Open a terminal at the specified location

For Ubuntu (or other Unix-like systems)
1. Load .env Variables into the Terminal
  
  To load the variables from the .env file into your current terminal session, you can use the export command along with the dotenv command if you have the dotenv utility installed.
  
  Using export directly (manual method):
```
export $(grep -v '^#' .env | xargs)
```
  - grep -v '^#' .env removes any comments from the file.
  - xargs converts the output into environment variable export commands.
  Using dotenv (requires installation):
  
  If you prefer a tool, you can use dotenv:
  - Install dotenv if you don't have it:
```
sudo apt-get install python3-dotenv
```
  - Then, use the following command to load the .env file:
```
dotenv
```
  Using source (not typical for .env but useful for .sh files):
  
  If your .env file is simple, you can use source directly (this method assumes no special parsing is needed):
```
source .env
```
  Note that source works well if your .env file only contains simple KEY=VALUE pairs.
2. Verify the Variables
  
  After loading, you can check that the environment variables are set:
```
echo $MYSQL_USERNAME
```
For Windows
1. Load .env Variables into PowerShell
  
  You can use a PowerShell script to load the variables from the .env file.
  
  Create a PowerShell script (e.g., load_env.ps1):
```
Get-Content .env | ForEach-Object {
   if ($_ -match "^(.*?)=(.*)$") {
      [System.Environment]::SetEnvironmentVariable($matches[1], $matches[2], [System.EnvironmentVariableTarget]::Process)
   }
}
```
  - This script reads each line from the .env file and sets it as an environment variable for the current PowerShell session.
  Run the script:
```
.\load_env.ps1
```
  Verify the Variables:
```
echo $env:MYSQL_USERNAME
```
2. Load .env Variables into Command Prompt
  
  The Command Prompt does not have built-in support for .env files.

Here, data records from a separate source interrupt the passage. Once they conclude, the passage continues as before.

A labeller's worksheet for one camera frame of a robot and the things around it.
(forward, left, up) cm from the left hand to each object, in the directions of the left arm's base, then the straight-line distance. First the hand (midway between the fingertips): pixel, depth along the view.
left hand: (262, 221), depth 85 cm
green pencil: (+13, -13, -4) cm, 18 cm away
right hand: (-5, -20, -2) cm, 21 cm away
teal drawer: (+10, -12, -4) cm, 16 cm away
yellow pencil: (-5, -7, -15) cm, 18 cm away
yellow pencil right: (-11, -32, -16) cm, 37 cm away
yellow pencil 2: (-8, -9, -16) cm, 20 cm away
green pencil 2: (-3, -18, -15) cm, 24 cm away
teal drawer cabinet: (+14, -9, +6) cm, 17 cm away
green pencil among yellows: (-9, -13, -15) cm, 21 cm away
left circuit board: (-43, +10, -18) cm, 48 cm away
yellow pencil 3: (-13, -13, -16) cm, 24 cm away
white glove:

You can use a batch script to achieve this.
  
  Create a batch script (e.g., load_env.bat):
```
@echo off
for /f "tokens=1,2 delims==" %%A in (.env) do set %%A=%%B
```
  Run the batch script:
```
load_env.bat
```
  Verify the Variables:
```
echo %MYSQL_USERNAME%
```

CLI for Steam Store Data Ingestion ETL Pipeline

Usage:

$ steamstore [OPTIONS] COMMAND [ARGS]...

Options:

--install-completion: Install completion for the current shell.
--show-completion: Show completion for the current shell, to copy it or customize the installation.
--help: Show this message and exit.

Commands:

clean_steam_data: Clean the Steam Data and ingest into the Custom Database
fetch_steamspy_data: Fetch from SteamSpy Database and ingest data into Custom Database
fetch_steamspy_metadata: Fetch metadata from SteamSpy Database and ingest metadata into Custom Database
fetch_steamstore_data: Fetch from Steam Store Database and ingest data into Custom Database

Detailed Command Usage

`steamstore clean_steam_data`

Clean the Steam Data and ingest into the Custom Database

Usage:

$ steamstore clean_steam_data [OPTIONS]

Options:

--batch-size INTEGER: Number of records to process in each batch. [default: 1000]
--help: Show this message and exit.

`steamstore fetch_steamspy_data`

Fetch from SteamSpy Database and ingest data into Custom Database

Usage:

$ steamstore fetch_steamspy_data [OPTIONS]

Options:

--batch-size INTEGER: Number of records to process in each batch. [default: 1000]
--help: Show this message and exit.

`steamstore fetch_steamspy_metadata`

Fetch metadata from SteamSpy Database and ingest metadata into Custom Database

Usage:

$ steamstore fetch_steamspy_metadata [OPTIONS]

Options:

--max-pages INTEGER: Number of pages to fetch from. [default: 100]
--help: Show this message and exit.

`steamstore fetch_steamstore_data`

Fetch from Steam Store Database and ingest data into Custom Database

Usage:

$ steamstore fetch_steamstore_data [OPTIONS]

Options:

--batch-size INTEGER: Number of app IDs to process in each batch. [default: 5]
--bulk-factor INTEGER: Factor to determine when to perform a bulk insert (batch_size * bulk_factor). [default: 10]
--reverse / --no-reverse: Process app IDs in reverse order. [default: no-reverse]
--help: Show this message and exit.

Setup Instructions

Development Setup

For development purposes, you might need to have additional dependencies and tools:

Clone the repository:

git clone https://github.com/DataForgeOpenAIHub/Steam-Sales-Analysis.git
cd steam-sales-analysis

Create a virtual environment:

Using venv:

python -m venv game
source game/bin/activate  # On Windows use `game\Scripts\activate`

Using conda:

conda env create -f environment.yml
conda activate game

Install dependencies:
- Install general dependencies:
```
pip install -r requirements.txt
```
- Install development dependencies:
```
pip install -r dev-requirements.txt
```

Configuration:

Create an .env file in the root directory of the repository.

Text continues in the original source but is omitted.